# EXERCISE DETAILS
Entries follow. Give back exactly the lines starting at the one containing "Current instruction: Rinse" and ending at the one containing "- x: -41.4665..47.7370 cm", and no other lines.

# EXCERPTED RECORDS
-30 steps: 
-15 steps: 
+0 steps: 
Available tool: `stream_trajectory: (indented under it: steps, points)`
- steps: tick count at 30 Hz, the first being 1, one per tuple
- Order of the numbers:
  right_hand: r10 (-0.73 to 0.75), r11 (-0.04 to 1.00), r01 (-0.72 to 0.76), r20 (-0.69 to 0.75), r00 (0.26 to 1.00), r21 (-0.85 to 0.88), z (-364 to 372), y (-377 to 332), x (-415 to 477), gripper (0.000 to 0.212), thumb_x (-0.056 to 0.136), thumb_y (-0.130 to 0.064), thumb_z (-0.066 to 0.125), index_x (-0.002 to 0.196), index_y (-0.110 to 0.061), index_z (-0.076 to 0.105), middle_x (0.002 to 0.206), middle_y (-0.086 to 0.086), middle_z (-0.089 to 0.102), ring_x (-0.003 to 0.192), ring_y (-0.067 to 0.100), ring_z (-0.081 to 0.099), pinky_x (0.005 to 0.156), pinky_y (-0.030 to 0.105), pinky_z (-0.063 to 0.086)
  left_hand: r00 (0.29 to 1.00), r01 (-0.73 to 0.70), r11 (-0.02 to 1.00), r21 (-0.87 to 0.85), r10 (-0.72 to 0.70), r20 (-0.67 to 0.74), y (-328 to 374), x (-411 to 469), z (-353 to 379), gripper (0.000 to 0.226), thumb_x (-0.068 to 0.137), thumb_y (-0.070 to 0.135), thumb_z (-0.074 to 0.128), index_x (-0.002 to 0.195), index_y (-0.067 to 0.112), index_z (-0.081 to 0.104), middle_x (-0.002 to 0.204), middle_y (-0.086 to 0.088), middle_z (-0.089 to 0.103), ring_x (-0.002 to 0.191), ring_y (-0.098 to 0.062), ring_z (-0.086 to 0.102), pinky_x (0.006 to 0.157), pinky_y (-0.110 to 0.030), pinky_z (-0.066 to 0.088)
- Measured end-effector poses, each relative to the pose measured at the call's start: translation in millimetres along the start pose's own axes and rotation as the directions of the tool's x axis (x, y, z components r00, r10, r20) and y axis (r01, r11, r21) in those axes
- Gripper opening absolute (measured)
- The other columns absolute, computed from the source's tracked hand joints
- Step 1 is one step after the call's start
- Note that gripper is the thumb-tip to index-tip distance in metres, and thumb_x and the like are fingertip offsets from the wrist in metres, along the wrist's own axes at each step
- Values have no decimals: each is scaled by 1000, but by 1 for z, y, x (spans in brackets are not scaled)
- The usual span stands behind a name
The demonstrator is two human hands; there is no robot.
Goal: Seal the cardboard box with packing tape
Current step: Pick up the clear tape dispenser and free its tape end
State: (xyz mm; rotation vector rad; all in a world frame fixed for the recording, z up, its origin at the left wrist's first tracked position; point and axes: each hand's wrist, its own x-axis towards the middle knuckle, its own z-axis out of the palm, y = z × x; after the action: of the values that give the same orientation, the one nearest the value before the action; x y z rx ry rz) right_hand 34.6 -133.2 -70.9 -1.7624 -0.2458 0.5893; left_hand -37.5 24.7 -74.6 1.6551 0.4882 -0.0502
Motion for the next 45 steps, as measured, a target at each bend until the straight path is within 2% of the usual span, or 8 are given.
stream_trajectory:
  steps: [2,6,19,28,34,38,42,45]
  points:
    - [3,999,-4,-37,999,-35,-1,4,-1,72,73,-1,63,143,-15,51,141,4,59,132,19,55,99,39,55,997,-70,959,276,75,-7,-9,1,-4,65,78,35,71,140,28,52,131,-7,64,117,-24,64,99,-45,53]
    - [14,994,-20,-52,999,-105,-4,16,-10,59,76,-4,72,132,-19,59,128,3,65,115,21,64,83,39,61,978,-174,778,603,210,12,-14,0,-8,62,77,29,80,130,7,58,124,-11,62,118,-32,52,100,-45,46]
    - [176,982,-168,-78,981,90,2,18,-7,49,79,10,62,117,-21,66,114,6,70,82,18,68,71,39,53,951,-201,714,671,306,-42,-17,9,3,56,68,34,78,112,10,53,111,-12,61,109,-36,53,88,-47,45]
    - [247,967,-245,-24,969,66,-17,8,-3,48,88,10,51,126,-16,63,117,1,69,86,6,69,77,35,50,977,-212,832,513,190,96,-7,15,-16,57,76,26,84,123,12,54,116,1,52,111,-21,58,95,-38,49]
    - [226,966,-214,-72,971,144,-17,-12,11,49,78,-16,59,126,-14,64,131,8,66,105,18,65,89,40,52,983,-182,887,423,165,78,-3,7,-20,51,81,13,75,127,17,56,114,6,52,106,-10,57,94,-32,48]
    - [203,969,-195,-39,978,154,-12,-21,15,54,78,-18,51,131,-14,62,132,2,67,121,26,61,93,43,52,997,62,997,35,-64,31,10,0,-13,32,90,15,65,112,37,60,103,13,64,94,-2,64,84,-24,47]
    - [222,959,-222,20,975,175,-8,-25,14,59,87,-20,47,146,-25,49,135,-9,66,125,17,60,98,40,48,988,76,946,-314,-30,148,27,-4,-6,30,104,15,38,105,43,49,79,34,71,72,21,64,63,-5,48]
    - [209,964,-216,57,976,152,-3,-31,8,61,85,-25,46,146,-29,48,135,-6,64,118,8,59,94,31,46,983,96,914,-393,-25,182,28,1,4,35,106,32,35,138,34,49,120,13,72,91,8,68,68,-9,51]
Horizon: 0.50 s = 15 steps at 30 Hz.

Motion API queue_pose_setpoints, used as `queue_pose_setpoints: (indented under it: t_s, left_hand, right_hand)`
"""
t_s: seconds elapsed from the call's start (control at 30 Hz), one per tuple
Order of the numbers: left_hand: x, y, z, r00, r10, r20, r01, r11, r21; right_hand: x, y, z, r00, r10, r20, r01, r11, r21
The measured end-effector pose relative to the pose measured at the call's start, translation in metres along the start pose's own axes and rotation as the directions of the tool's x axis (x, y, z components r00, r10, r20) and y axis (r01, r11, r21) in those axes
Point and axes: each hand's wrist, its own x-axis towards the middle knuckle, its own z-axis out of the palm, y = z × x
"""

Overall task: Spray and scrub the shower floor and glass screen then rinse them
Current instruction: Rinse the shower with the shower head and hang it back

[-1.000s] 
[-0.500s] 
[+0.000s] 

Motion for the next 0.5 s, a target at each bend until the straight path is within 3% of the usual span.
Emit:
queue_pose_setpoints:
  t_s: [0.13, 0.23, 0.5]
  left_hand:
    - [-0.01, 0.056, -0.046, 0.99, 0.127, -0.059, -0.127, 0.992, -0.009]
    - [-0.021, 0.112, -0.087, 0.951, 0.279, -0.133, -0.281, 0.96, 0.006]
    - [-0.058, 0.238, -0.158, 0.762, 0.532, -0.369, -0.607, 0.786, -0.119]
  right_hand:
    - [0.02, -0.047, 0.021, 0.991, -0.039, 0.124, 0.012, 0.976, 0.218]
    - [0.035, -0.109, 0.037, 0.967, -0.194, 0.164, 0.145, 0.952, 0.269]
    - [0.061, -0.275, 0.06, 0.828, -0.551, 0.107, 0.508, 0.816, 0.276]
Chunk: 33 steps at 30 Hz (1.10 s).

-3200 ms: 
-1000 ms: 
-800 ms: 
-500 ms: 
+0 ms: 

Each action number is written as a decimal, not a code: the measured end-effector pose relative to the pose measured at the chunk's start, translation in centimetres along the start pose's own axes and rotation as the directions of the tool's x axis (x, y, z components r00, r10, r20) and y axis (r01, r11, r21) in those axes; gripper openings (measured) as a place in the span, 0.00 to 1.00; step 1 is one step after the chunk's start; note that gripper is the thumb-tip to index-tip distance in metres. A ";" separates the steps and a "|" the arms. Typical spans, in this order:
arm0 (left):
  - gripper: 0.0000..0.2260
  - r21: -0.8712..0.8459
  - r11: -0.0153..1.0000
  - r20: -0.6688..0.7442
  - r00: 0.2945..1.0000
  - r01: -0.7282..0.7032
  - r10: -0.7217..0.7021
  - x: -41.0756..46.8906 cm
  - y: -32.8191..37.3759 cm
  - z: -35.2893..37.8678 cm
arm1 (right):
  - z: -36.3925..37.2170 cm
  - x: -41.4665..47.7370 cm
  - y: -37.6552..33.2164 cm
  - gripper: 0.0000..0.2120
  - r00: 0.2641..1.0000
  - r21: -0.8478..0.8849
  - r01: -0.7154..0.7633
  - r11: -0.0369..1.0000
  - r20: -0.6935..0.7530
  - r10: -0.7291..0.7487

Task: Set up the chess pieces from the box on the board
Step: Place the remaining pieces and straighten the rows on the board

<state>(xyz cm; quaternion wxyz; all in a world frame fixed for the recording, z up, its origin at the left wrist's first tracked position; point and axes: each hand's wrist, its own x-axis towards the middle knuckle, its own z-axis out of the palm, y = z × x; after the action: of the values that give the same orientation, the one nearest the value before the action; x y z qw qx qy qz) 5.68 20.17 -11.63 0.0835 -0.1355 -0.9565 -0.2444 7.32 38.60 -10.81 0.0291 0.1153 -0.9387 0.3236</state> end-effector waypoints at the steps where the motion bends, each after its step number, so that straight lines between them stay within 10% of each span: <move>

# SOLUTION TO THE PROBLEM
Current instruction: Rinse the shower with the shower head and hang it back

[-1.000s] 
[-0.500s] 
[+0.000s] 

Motion for the next 0.5 s, a target at each bend until the straight path is within 3% of the usual span.
Emit:
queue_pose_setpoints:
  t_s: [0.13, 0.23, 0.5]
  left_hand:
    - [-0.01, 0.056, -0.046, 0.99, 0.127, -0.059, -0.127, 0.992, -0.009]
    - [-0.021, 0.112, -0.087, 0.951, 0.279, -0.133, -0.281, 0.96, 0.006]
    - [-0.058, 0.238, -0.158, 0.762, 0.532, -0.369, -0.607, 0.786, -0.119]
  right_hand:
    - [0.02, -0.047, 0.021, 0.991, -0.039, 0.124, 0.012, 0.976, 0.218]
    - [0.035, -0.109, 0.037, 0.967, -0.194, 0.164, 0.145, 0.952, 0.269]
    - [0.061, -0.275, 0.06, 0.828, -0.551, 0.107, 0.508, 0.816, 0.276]
Chunk: 33 steps at 30 Hz (1.10 s).

-3200 ms: 
-1000 ms: 
-800 ms: 
-500 ms: 
+0 ms: 

Each action number is written as a decimal, not a code: the measured end-effector pose relative to the pose measured at the chunk's start, translation in centimetres along the start pose's own axes and rotation as the directions of the tool's x axis (x, y, z components r00, r10, r20) and y axis (r01, r11, r21) in those axes; gripper openings (measured) as a place in the span, 0.00 to 1.00; step 1 is one step after the chunk's start; note that gripper is the thumb-tip to index-tip distance in metres. A ";" separates the steps and a "|" the arms. Typical spans, in this order:
arm0 (left):
  - gripper: 0.0000..0.2260
  - r21: -0.8712..0.8459
  - r11: -0.0153..1.0000
  - r20: -0.6688..0.7442
  - r00: 0.2945..1.0000
  - r01: -0.7282..0.7032
  - r10: -0.7217..0.7021
  - x: -41.0756..46.8906 cm
  - y: -32.8191..37.3759 cm
  - z: -35.2893..37.8678 cm
arm1 (right):
  - z: -36.3925..37.2170 cm
  - x: -41.4665..47.7370 cm

That is the complete answer.